-- INSTRUCTIONS FOR THE TASK --
Every entry that follows should be output again, word for word.

*** RECORDS TO PROCESS ***

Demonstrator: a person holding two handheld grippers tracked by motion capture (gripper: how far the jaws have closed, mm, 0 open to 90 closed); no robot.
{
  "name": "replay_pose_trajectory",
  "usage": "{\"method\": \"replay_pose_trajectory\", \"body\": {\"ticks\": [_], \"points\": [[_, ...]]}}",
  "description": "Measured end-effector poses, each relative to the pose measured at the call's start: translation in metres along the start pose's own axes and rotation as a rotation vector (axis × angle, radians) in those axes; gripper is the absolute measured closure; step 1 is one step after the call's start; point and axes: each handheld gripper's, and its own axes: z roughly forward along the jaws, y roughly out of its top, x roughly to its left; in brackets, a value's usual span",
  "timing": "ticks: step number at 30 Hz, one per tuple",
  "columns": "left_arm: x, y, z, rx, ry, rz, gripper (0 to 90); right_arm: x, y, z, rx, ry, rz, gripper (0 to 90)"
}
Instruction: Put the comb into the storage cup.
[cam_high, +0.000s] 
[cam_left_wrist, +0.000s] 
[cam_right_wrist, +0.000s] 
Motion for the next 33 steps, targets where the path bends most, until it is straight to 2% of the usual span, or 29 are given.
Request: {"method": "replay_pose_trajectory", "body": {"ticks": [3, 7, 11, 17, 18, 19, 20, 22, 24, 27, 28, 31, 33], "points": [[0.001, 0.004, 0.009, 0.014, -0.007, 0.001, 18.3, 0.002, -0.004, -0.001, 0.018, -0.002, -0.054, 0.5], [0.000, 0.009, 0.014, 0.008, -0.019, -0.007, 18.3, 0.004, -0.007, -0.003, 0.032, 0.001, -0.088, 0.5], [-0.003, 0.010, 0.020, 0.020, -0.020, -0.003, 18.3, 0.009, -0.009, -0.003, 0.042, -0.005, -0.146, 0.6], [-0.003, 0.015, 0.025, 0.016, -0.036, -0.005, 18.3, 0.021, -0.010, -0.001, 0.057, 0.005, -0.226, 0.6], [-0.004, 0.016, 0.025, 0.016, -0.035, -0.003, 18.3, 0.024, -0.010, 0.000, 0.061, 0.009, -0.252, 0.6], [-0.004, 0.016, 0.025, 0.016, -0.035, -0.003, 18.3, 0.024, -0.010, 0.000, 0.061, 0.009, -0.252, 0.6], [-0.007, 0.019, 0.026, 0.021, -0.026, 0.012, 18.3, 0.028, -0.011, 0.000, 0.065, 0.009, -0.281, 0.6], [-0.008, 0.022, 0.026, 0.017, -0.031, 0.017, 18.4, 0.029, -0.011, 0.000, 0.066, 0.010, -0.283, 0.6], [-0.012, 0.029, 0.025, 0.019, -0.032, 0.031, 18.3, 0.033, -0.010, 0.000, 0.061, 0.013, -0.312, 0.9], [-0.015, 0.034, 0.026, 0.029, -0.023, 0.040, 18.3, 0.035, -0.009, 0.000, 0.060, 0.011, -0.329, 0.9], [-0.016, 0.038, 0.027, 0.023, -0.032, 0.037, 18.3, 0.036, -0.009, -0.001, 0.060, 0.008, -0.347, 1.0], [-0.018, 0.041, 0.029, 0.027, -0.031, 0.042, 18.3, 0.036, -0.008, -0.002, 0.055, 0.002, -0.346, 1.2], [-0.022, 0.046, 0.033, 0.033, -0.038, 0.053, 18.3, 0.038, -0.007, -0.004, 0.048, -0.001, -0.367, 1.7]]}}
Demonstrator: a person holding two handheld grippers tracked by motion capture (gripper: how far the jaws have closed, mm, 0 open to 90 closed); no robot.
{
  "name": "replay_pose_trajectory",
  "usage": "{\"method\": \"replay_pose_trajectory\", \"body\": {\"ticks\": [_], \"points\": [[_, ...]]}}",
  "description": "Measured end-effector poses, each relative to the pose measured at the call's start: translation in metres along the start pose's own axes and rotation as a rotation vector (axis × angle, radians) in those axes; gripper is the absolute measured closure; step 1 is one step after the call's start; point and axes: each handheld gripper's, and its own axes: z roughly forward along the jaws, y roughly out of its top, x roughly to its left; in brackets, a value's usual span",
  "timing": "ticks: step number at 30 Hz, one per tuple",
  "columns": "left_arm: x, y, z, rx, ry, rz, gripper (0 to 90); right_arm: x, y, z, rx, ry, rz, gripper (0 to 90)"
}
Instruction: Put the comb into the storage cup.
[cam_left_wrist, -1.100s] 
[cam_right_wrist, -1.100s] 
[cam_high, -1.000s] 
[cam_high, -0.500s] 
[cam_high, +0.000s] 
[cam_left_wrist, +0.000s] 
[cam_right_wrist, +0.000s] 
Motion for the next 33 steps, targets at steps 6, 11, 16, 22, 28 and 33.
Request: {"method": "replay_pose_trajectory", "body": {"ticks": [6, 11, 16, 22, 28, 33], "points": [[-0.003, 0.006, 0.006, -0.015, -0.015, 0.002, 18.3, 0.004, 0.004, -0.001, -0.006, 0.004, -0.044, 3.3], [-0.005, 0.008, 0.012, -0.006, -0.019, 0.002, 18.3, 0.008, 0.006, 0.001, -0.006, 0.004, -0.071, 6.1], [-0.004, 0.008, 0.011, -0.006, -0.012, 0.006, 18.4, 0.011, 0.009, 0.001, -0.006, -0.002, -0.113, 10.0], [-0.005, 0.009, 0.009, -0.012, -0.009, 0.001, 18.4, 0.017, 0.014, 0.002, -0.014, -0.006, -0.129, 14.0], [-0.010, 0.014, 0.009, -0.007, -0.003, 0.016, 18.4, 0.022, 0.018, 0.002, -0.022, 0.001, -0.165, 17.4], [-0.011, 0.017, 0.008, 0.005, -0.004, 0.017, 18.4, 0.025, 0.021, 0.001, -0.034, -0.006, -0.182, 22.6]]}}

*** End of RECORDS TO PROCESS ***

-- ANSWER SPACE --
Demonstrator: a person holding two handheld grippers tracked by motion capture (gripper: how far the jaws have closed, mm, 0 open to 90 closed); no robot.
{
  "name": "replay_pose_trajectory",
  "usage": "{\"method\": \"replay_pose_trajectory\", \"body\": {\"ticks\": [_], \"points\": [[_, ...]]}}",
  "description": "Measured end-effector poses, each relative to the pose measured at the call's start: translation in metres along the start pose's own axes and rotation as a rotation vector (axis × angle, radians) in those axes; gripper is the absolute measured closure; step 1 is one step after the call's start; point and axes: each handheld gripper's, and its own axes: z roughly forward along the jaws, y roughly out of its top, x roughly to its left; in brackets, a value's usual span",
  "timing": "ticks: step number at 30 Hz, one per tuple",
  "columns": "left_arm: x, y, z, rx, ry, rz, gripper (0 to 90); right_arm: x, y, z, rx, ry, rz, gripper (0 to 90)"
}
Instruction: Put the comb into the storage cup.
[cam_high, +0.000s] 
[cam_left_wrist, +0.000s] 
[cam_right_wrist, +0.000s] 
Motion for the next 33 steps, targets where the path bends most, until it is straight to 2% of the usual span, or 29 are given.
Request: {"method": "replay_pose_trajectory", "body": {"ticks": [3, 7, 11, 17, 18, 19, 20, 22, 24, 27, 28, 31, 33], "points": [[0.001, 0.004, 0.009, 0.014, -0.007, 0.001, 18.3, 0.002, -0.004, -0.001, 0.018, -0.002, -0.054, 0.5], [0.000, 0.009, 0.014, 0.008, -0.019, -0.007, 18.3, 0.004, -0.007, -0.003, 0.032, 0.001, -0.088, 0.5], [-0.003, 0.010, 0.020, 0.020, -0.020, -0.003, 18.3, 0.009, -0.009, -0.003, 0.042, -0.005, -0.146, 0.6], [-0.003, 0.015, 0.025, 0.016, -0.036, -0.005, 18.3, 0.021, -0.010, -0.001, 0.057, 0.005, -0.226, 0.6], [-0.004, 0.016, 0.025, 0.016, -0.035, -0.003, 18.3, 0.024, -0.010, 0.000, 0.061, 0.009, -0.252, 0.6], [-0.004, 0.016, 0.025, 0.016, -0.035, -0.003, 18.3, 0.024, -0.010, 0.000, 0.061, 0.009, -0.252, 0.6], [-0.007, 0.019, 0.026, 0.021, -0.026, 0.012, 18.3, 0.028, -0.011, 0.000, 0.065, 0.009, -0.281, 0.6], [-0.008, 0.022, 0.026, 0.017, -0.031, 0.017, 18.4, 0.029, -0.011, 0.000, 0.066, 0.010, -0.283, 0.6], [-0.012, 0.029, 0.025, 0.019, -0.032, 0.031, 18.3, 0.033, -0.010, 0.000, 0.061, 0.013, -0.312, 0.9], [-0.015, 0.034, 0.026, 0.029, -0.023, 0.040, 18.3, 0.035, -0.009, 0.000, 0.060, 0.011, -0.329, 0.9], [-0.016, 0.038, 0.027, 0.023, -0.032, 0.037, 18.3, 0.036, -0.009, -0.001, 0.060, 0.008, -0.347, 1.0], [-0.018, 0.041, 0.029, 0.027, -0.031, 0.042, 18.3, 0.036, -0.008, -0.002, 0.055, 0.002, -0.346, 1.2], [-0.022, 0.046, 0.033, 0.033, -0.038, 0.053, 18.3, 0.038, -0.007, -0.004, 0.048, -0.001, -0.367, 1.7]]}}
Demonstrator: a person holding two handheld grippers tracked by motion capture (gripper: how far the jaws have closed, mm, 0 open to 90 closed); no robot.
{
  "name": "replay_pose_trajectory",
  "usage": "{\"method\": \"replay_pose_trajectory\", \"body\": {\"ticks\": [_], \"points\": [[_, ...]]}}",
  "description": "Measured end-effector poses, each relative to the pose measured at the call's start: translation in metres along the start pose's own axes and rotation as a rotation vector (axis × angle, radians) in those axes; gripper is the absolute measured closure; step 1 is one step after the call's start; point and axes: each handheld gripper's, and its own axes: z roughly forward along the jaws, y roughly out of its top, x roughly to its left; in brackets, a value's usual span",
  "timing": "ticks: step number at 30 Hz, one per tuple",
  "columns": "left_arm: x, y, z, rx, ry, rz, gripper (0 to 90); right_arm: x, y, z, rx, ry, rz, gripper (0 to 90)"
}
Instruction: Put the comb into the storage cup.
[cam_left_wrist, -1.100s] 
[cam_right_wrist, -1.100s] 
[cam_high, -1.000s] 
[cam_high, -0.500s] 
[cam_high, +0.000s] 
[cam_left_wrist, +0.000s] 
[cam_right_wrist, +0.000s] 
Motion for the next 33 steps, targets at steps 6, 11, 16, 22, 28 and 33.
Request: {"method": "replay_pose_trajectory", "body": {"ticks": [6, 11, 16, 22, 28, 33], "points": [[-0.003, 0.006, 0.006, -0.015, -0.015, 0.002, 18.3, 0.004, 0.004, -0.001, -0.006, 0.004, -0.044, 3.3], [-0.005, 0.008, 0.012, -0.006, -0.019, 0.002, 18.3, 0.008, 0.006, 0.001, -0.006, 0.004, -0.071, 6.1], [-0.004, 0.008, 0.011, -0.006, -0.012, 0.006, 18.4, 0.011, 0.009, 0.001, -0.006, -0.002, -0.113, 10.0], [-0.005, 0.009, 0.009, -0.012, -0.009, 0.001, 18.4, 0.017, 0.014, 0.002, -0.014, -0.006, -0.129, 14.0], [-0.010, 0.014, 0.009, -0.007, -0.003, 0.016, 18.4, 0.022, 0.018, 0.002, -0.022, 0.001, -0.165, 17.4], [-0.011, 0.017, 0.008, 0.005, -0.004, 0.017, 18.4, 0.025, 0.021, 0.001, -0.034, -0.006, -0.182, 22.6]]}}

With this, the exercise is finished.